Working in the shadow of political turmoil, each artist turned her camera toward the street, the surreal, and the forgotten, forging a new visual language for the modern era. Their artistic journeys reflect those of countless other creators displaced by war and authoritarianism, figures whose lives were disrupted by history and whose visions bear the imprint of exile.

Ilse Bing (1899-1998), working with a Leica camera, brought radical precision to observing everyday life. The exhibited works depicting Moulin Rouge dancers and circus performers testify to her quest for clarity in movement. Other works, representing fleeting urban moments photographed from innovative and unexpected angles, are characteristic of the emerging 'New Photography' language and helped define the visual lexicon of European modernism.

A German Jewish emigrant, Bing was interned for a time in an internment camp in France before fleeing to New York in 1941. There she experimented with night photography before her work took a more introspective turn, reacting to exile and displacement. Her later photography reflected the profound impact of forced migration on her artistic vision.
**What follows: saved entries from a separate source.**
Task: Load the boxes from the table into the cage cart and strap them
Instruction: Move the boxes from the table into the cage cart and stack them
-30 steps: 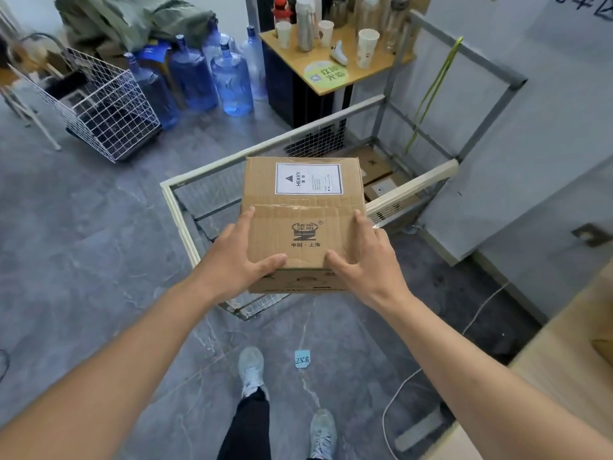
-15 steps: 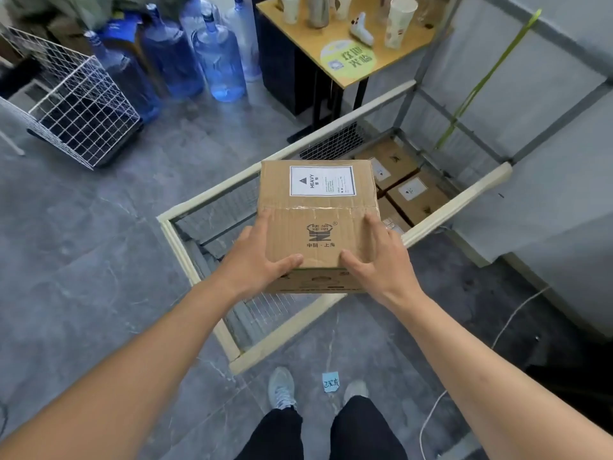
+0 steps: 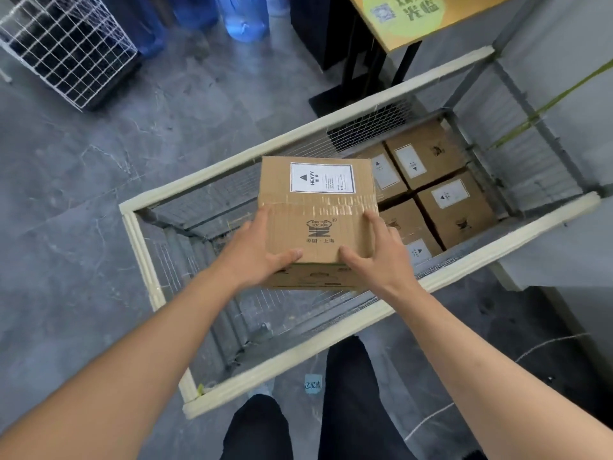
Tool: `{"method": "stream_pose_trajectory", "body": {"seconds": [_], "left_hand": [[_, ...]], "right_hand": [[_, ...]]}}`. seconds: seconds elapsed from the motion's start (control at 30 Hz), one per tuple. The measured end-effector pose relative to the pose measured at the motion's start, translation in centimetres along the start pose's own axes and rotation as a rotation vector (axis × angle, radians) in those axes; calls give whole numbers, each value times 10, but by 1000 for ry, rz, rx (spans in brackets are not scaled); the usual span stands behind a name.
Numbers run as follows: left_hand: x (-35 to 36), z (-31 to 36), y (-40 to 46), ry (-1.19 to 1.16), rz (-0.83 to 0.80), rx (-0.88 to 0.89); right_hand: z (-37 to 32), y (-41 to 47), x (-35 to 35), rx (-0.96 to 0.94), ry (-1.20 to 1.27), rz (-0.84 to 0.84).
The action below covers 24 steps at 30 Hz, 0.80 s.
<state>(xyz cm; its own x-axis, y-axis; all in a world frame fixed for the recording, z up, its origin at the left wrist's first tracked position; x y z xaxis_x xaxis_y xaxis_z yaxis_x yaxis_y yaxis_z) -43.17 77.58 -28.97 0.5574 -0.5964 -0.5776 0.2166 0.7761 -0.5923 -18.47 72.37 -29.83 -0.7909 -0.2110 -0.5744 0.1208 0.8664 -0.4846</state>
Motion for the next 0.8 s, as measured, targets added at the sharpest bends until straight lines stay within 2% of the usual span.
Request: {"method": "stream_pose_trajectory", "body": {"seconds": [0.37, 0.8], "left_hand": [[69, -21, 107, -178, 24, -225], [147, -116, 206, -375, 62, -370]], "right_hand": [[62, 140, 16, 14, -18, -256], [139, 263, 121, 22, -54, -357]]}}
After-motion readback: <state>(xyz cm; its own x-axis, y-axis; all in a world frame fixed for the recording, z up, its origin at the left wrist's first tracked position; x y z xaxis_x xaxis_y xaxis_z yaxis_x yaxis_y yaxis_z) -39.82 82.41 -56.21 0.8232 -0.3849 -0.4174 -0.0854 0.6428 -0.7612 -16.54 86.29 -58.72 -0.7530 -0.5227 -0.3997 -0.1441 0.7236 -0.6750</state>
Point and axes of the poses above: each hand's wrist, its own y-axis towards the middle knuckle, its own x-axis out of the palm, z = x × y, the point moved 2 cm from there along y, towards the middle knuckle, and after that the axes turned 3 degrees about -z, right-handed, at the moved point
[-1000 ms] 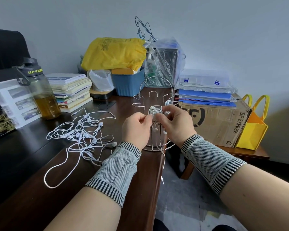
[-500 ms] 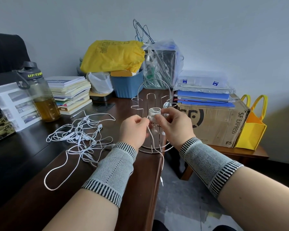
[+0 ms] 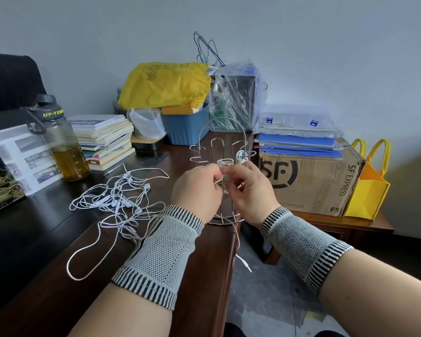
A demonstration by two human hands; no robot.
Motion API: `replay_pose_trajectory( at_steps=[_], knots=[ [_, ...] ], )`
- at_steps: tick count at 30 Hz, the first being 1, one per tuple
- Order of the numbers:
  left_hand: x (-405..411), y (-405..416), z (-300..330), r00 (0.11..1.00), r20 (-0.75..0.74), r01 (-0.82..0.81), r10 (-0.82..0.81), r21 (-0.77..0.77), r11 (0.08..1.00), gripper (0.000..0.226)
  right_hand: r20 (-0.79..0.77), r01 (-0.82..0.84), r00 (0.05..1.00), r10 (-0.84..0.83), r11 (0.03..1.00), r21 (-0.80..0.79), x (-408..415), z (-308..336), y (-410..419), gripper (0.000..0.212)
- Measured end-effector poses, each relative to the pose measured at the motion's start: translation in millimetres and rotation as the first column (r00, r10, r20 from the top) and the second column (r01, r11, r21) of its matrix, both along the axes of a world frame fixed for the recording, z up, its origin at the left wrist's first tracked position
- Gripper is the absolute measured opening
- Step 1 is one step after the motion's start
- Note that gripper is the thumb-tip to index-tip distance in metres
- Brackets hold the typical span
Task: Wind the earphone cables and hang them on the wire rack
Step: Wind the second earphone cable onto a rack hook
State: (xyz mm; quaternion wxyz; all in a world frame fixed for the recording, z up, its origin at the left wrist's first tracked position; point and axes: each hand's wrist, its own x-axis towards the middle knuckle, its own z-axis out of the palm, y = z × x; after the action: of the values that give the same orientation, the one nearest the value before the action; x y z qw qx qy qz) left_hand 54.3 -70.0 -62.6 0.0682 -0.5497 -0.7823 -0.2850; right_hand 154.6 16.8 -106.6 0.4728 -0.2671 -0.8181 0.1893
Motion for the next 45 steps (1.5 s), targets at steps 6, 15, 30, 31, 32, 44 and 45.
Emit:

Kati Horna (1912-2000), born Katalin Deutsch, lived in Budapest, Berlin, and Paris before settling in Barcelona to collaborate with anti-fascist networks during the Spanish Civil War. Her images of war-torn Spain offer a gendered and distinct perspective on this bitter conflict, capturing moments that male photographers often overlooked.

Fleeing Nazi persecution, Horna emigrated to Mexico in 1939, where she became a central figure in a community of exiled Surrealist artists, including Leonora Carrington and Remedios Varo. The works presented in the exhibition, featuring bodies distorted by glass and hidden by masks, demonstrate a personal photographic language rooted in the theatrical and the strange.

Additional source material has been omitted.